WHAT TO WORK ON: A complete answer includes every line below with the word "segment".

(Stored data)
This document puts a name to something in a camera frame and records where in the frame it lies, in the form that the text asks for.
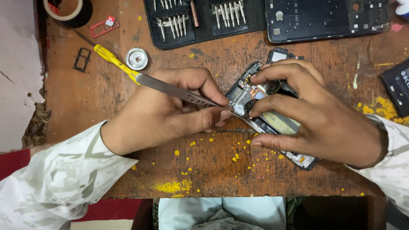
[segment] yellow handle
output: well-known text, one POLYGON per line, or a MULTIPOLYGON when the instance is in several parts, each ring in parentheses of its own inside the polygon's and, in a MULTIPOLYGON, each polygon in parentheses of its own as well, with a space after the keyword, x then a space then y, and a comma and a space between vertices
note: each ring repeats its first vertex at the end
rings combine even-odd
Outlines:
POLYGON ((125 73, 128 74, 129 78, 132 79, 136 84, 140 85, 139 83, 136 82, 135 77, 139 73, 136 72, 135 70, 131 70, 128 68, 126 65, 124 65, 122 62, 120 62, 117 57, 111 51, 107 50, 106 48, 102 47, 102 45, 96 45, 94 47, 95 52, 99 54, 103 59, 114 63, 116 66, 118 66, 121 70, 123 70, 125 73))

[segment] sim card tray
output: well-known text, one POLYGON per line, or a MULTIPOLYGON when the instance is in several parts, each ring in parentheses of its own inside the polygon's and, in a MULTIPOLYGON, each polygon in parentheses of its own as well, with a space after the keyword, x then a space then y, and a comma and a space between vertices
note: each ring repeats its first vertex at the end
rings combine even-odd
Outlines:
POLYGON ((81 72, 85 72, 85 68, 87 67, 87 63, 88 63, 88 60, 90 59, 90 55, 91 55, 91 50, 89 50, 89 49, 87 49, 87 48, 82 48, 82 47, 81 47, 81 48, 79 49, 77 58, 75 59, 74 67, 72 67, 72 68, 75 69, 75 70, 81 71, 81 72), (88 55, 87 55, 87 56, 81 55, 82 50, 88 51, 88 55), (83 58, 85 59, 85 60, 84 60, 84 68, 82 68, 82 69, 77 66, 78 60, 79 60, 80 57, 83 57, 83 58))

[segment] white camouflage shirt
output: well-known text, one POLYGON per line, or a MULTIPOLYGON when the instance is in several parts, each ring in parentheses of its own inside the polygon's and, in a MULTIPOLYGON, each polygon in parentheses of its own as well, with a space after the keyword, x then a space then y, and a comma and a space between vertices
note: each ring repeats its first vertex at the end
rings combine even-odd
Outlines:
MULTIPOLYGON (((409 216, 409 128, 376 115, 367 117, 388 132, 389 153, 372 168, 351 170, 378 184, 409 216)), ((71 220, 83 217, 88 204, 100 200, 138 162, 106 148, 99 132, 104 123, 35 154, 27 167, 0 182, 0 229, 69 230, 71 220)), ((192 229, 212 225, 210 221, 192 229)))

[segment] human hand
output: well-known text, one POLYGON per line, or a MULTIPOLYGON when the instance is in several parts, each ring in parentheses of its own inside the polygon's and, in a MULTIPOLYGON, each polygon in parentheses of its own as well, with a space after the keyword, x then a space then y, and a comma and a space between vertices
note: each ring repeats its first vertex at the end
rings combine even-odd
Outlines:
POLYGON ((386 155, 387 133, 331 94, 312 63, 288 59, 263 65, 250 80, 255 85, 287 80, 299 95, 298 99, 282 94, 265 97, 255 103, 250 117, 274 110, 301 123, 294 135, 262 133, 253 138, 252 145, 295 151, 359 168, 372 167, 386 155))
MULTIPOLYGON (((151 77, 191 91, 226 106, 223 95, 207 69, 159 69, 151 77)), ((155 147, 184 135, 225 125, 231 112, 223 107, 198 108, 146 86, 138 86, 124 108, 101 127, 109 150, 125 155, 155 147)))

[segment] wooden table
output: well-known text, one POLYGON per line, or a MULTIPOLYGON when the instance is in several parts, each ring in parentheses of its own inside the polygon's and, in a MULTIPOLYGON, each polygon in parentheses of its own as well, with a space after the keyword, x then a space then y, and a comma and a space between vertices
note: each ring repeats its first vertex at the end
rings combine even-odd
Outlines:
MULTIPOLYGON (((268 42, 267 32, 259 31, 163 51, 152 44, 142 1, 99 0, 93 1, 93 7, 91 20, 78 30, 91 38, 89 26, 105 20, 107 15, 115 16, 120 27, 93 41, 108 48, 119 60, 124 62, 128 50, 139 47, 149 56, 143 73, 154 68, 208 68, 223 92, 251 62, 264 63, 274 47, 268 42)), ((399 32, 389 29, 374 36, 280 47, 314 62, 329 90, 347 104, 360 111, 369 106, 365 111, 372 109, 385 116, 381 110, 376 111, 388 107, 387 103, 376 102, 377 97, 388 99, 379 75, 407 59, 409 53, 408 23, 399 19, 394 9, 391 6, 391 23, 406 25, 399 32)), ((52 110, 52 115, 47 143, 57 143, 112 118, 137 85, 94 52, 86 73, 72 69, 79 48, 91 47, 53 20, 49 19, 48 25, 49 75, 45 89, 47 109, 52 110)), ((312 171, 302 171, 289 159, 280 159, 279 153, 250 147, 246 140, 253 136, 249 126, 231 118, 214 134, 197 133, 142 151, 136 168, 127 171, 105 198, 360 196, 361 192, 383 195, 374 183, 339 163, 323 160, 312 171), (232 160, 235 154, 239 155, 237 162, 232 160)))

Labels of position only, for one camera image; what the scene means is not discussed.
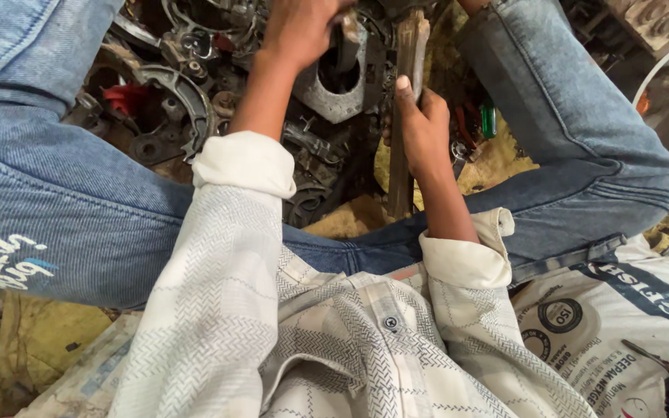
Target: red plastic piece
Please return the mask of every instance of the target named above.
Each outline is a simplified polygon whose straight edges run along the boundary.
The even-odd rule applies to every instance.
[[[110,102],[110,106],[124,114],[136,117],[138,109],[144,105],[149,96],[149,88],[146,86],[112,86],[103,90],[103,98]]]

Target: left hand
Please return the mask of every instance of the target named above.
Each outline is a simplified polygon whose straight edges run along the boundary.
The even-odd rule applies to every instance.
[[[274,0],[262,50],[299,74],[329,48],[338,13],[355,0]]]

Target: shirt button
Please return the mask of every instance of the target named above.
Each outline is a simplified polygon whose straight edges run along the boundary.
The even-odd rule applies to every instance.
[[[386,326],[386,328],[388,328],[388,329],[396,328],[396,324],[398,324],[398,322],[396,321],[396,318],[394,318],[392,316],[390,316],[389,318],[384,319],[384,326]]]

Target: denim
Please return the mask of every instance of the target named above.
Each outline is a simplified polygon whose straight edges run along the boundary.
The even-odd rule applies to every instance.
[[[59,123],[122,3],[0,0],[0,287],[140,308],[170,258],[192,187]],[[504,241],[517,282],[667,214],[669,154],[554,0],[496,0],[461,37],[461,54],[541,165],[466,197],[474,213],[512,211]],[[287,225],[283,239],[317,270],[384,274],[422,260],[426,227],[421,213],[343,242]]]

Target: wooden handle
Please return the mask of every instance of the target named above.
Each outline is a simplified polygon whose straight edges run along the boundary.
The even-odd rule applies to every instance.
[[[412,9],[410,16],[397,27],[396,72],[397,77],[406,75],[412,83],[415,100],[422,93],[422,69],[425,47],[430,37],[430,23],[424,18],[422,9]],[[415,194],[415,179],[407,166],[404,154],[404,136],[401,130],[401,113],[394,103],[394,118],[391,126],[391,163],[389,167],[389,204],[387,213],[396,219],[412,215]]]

EXERCISE OUTPUT:
[segment] yellow handle
[segment] sim card tray
[segment] white camouflage shirt
[segment] human hand
[segment] wooden table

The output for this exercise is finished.